Quantitative Reverse Transcriptase-PCR

The researchers conducted PCR experiments without the knowledge of clinical outcome. The methods for RNA extraction, complementary DNA synthesis and quantitative PCR were reported previously (Yu et al., 2017). The commonly used housekeeping (HK) genes like β-actin, α-tubulin, GUSB and GAPDH were measured. In order to select the suitable HK genes in our cohort, we performed GeNorm analysis using R package “NormqPCR” (Perkins et al., 2012).

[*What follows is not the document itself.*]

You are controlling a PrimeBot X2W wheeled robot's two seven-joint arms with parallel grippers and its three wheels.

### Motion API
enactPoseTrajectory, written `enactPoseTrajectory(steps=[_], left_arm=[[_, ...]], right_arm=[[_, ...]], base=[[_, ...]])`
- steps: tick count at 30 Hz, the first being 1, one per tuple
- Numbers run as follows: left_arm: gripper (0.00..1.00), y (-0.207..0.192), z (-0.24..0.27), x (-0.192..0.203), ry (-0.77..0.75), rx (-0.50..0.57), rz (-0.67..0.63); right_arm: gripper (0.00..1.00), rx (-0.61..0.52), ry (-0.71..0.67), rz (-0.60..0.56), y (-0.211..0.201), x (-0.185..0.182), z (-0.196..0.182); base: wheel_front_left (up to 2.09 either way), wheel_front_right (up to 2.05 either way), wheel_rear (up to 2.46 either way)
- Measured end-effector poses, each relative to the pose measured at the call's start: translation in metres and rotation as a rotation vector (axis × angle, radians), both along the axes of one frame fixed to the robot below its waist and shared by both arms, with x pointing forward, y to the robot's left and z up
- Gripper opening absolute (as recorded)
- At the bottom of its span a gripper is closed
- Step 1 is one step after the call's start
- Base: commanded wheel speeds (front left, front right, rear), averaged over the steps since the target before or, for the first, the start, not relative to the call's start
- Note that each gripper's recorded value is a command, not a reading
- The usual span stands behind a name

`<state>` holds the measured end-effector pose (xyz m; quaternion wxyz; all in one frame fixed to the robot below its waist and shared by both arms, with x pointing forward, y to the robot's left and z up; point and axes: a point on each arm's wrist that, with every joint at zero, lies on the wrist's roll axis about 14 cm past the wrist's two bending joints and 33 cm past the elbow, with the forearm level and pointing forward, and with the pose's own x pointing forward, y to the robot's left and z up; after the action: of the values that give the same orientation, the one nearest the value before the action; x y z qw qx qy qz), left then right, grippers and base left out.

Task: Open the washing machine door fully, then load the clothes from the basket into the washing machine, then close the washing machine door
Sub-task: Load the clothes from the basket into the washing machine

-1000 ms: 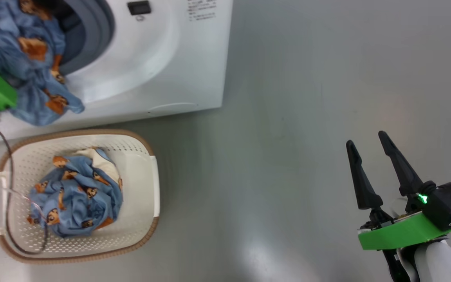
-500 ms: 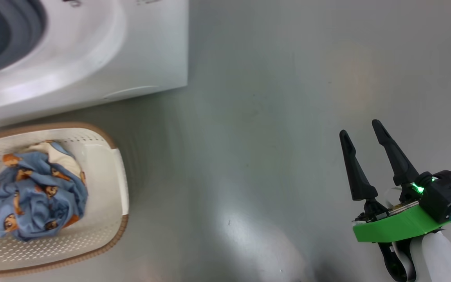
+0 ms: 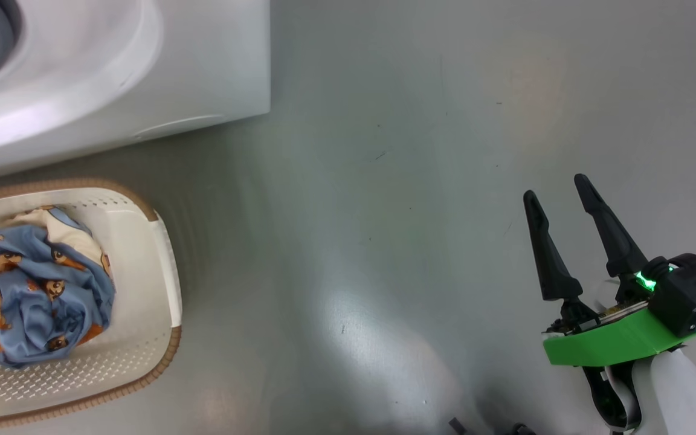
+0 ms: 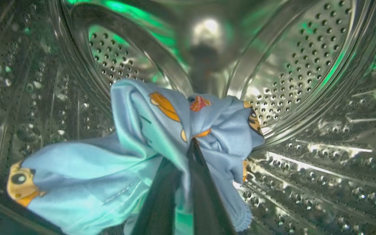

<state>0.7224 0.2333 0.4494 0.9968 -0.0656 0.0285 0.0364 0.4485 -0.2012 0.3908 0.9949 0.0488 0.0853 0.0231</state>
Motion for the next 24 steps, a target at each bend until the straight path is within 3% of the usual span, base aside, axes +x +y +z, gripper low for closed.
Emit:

As a result, the M values of β-actin, α-tubulin, GUSB and GAPDH were 0.11, 0.08, 0.08 and 0.07, respectively. Thus, GAPDH was selected as the most stable HK gene owing to the lowest M-value. PCR reactions were performed in a total volume of 25 μl containing of 1 μl of 100 ng/μl sample cDNA, 12.5 μl of 2 × PCR Mix, 1 μl of 0.5 μM of each primer, and 10.5 μl of ddH2O. mRNA levels were normalized to GAPDH housekeeping gene. The following primers were used for quantitative PCR:

TET1 5′- TTCGTCACTGCCAACCTTAG-3′ (sense) and 5′-ATGCCTCTTTCACTGGGTG -3′ (antisense); TET2 5′- CCCTTCTCCGATGCTTTCTG-3′ (sense) and 5′-TGGGTTATGCTTGAGGTGTTC-3′ (antisense); TET3 5′- AAGACACCTCGCAAGTTCC-3′ (sense) and 5′-GTTGGTCACCTGGTTCTGATAG-3′ (antisense); GAPDH (control), 5′-ATGGGGAAGGTGAAGGTCG-3′ (sense) and 5′-GGGTCATTGATGGCAACAATATC-3′ (antisense).

MicroRNA Experiments

For the miRNA measurement, total RNA was obtained using a miRNeasy Mini Kit (Cat # 217004,QIAGEN, GmbH, Germany) following the manufacturer's instructions and subsequently checked for a RNA integrity number (RIN) to inspect RNA integration by an Agilent Bioanalyzer 2100 (Agilent technologies, Santa Clara, CA, US). The detailed methods for the miRNA experiments were described previously (Yu et al., 2017). We deposited the raw and processed data at the National Center for Biotechnology Information Gene Expression Omnibus (repository number GSE103431).

Gene Expression Arrays

Affymetrix Human Genome U133 Plus 2.0 Array GeneChip microarrays were used to assess the total RNA samples. The clinical annotation and microarray data of 12 and 10 samples were published previously (Shen et al., 2011, Wang et al., 2013). GSE27187 raw data were downloaded from the GEO database (www.ncbi.nlm.nih.gov/geo). The raw data of 22 samples were pre-processed using functional normalization in the affy R package (Gautier et al., 2004). The Cancer Genome Atlas (TCGA) mRNA gene expression profiling data were generated by Affymetrix Human Genome U133Plus2.0 GeneChips. Gene expression of TCGA data was used for extended analyses. The relative expression of TET1 in the TCGA cohort was calculated by the ratio of TET1 to GAPDH transcript levels.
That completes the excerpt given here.